In ‘normal’ times, I work during school hours, beginning straight after the school run, and taking a break mid-morning to walk the dog. This walk is a useful part of my writing day because it allows me to mull over what I have written and where I need to take the story next. Somehow the process of walking allows my brain the freedom to think and it’s the time I am able to find solutions where maybe I have got stuck while sitting at my desk! If necessary, I’ll perhaps edit what I’ve written earlier in the day during the evening. At the moment, with homeschooling my youngest daughter, my routine is rather different, and I find I have to do the bulk of my writing from mid-afternoon into the evening. With my older children (one in the last year of school and one at university ) at home and my husband also working from home, there are other people who can do the cooking!
What advice do you have for new writers?
Writing is a skill which needs practice like any other, so keep writing! Some days the writing will flow, other days it will feel hard, like walking uphill through treacle! But that is the same for every writer, whether new or not. It is also a long-game, so don’t be in too much of a rush. It takes time to write something good, and it will need lots of revision. That is the part I love best - honing a rough first draft into something better. Never compare your first draft to all the wonderful finished books you read - they have been through multiple revisions and have had the input of professional editors. Seek advice and feedback - critique of our work is vital and any criticism is not a reflection of you as a writer, but simply how your work could be improved. Remember to enjoy each step and don’t give up! Patience and perseverance is the key.
What have you found to be the best way to raise awareness of your books?
I’m still fairly new to this game, so I might be better able to answer this further down the line! But from my perspective at this point, I think being connected to the author and the blogging community is very important. Authors are also readers and champions of each other. I’ve found the community to be super supportive and especially at this time, many well known authors are supporting debut or less well known authors getting their books talked about. Bloggers and on-line influencers are increasingly important and some have huge followings which can be key for books to reach readers.
Tell us something unexpected you discovered during your research?
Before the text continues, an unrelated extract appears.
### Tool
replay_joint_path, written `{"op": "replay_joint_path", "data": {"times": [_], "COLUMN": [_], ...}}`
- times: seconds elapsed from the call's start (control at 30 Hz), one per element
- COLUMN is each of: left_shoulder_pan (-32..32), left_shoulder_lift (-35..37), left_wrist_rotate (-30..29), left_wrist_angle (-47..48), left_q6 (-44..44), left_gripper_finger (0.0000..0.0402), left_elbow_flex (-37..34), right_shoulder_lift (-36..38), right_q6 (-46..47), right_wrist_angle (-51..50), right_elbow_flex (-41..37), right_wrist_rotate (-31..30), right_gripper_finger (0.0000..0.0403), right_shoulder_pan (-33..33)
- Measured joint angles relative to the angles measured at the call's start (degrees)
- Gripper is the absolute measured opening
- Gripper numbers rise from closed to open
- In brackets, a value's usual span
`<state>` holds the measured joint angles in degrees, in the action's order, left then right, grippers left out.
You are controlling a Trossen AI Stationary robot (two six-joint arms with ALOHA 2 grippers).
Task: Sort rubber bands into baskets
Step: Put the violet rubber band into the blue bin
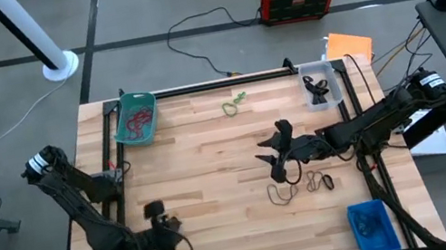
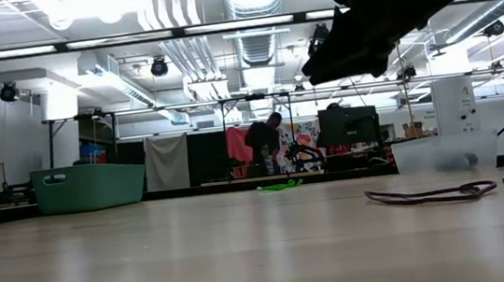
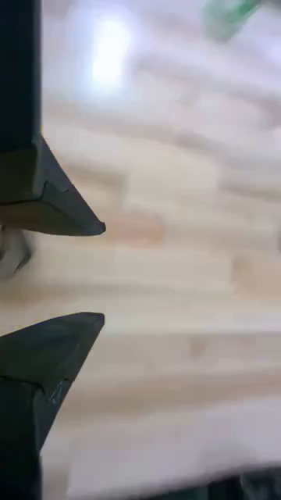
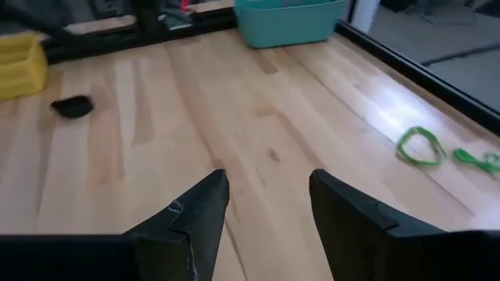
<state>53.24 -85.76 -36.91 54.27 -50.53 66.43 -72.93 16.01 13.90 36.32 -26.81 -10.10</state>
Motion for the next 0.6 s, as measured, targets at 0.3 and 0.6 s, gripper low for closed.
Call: {"op": "replay_joint_path", "data": {"times": [0.3,0.6], "left_shoulder_pan": [-11.2,-17.4], "left_shoulder_lift": [4.4,19.8], "left_wrist_rotate": [-0.4,6.2], "left_wrist_angle": [-4.3,-34.4], "left_q6": [21.4,39.4], "left_gripper_finger": [0.0119,0.0078], "left_elbow_flex": [-7.4,-25.1], "right_shoulder_lift": [-0.3,-0.4], "right_q6": [-0.5,9.5], "right_wrist_angle": [-6.9,-42.5], "right_elbow_flex": [5.9,18.1], "right_wrist_rotate": [3.3,5.1], "right_gripper_finger": [0.0154,0.0150], "right_shoulder_pan": [0.6,0.7]}}
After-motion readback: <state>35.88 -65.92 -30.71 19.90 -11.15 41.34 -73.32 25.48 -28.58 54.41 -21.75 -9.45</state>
I was lucky to be handed a large family archive of documents (which I had not perviously known existed) during the course of my research. This consisted of twenty-four boxes of diaries, letters, journals etc, which ran from the early 20th century through to the 1960’s. They formed a useful resource of contemporaneous material. Many of the documents were in German, but once my family had fled to England and America during the 1930’s, they were written chiefly in English. Amongst them I found some poignant items, including my father’s first tooth and a lock of his hair his mother had kept. The most unexpected were the transcript of a broadcast my father had made for the BBC during the war years, and some documents regarding my father’s cousin who had been in the secret service during the war.
What was the hardest scene you remember writing?
I think the hardest scene I had to write for this book was the one which covered the events of Kristallnacht. There was some extreme violence and this was not easy to write, both emotionally but also in order to get the tone and pace of it right. I went over and over the scene to ensure I had the balance right.
What are you planning to write next?
I am at the final stages of my second book which I’ll be sending to my publishers soon! It is also a work of historical fiction, but rather different to this one. It is set in 1920’s England and covers some little discussed, but I think important, aspects of society which are still relevant and have repercussions today. That’s all I can say about it for now!